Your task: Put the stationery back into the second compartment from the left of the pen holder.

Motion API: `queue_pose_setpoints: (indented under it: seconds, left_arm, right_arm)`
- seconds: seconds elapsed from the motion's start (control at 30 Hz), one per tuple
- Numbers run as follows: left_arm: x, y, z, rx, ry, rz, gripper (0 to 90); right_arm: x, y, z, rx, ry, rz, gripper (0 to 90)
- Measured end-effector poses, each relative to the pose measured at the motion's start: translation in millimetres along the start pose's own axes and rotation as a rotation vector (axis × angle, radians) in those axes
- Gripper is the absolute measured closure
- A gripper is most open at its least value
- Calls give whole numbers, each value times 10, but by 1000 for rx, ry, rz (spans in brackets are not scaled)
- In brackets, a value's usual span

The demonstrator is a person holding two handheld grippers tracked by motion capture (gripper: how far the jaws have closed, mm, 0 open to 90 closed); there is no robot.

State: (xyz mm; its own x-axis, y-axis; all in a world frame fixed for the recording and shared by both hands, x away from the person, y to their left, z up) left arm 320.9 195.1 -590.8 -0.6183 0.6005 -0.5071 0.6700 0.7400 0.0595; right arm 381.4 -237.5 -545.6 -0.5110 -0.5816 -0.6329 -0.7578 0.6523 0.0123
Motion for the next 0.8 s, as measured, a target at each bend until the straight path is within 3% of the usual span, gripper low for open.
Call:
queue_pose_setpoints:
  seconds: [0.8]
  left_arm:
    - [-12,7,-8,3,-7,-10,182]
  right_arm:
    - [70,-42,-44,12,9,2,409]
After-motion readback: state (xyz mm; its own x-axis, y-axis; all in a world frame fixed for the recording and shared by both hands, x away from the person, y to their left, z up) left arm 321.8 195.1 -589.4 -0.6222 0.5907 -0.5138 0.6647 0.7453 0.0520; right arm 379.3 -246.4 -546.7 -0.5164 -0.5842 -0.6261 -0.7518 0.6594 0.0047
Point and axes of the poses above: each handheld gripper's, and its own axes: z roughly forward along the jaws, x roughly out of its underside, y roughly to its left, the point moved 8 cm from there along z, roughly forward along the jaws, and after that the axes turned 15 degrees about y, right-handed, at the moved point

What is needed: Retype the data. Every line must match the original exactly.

Written solution:
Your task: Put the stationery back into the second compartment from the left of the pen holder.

Motion API: `queue_pose_setpoints: (indented under it: seconds, left_arm, right_arm)`
- seconds: seconds elapsed from the motion's start (control at 30 Hz), one per tuple
- Numbers run as follows: left_arm: x, y, z, rx, ry, rz, gripper (0 to 90); right_arm: x, y, z, rx, ry, rz, gripper (0 to 90)
- Measured end-effector poses, each relative to the pose measured at the motion's start: translation in millimetres along the start pose's own axes and rotation as a rotation vector (axis × angle, radians) in those axes
- Gripper is the absolute measured closure
- A gripper is most open at its least value
- Calls give whole numbers, each value times 10, but by 1000 for rx, ry, rz (spans in brackets are not scaled)
- In brackets, a value's usual span

The demonstrator is a person holding two handheld grippers tracked by motion capture (gripper: how far the jaws have closed, mm, 0 open to 90 closed); there is no robot.

State: (xyz mm; its own x-axis, y-axis; all in a world frame fixed for the recording and shared by both hands, x away from the person, y to their left, z up) left arm 320.9 195.1 -590.8 -0.6183 0.6005 -0.5071 0.6700 0.7400 0.0595; right arm 381.4 -237.5 -545.6 -0.5110 -0.5816 -0.6329 -0.7578 0.6523 0.0123
Motion for the next 0.8 s, as measured, a target at each bend until the straight path is within 3% of the usual span, gripper low for open.
Call:
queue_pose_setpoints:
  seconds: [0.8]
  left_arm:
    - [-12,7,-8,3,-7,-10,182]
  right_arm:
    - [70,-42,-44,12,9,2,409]
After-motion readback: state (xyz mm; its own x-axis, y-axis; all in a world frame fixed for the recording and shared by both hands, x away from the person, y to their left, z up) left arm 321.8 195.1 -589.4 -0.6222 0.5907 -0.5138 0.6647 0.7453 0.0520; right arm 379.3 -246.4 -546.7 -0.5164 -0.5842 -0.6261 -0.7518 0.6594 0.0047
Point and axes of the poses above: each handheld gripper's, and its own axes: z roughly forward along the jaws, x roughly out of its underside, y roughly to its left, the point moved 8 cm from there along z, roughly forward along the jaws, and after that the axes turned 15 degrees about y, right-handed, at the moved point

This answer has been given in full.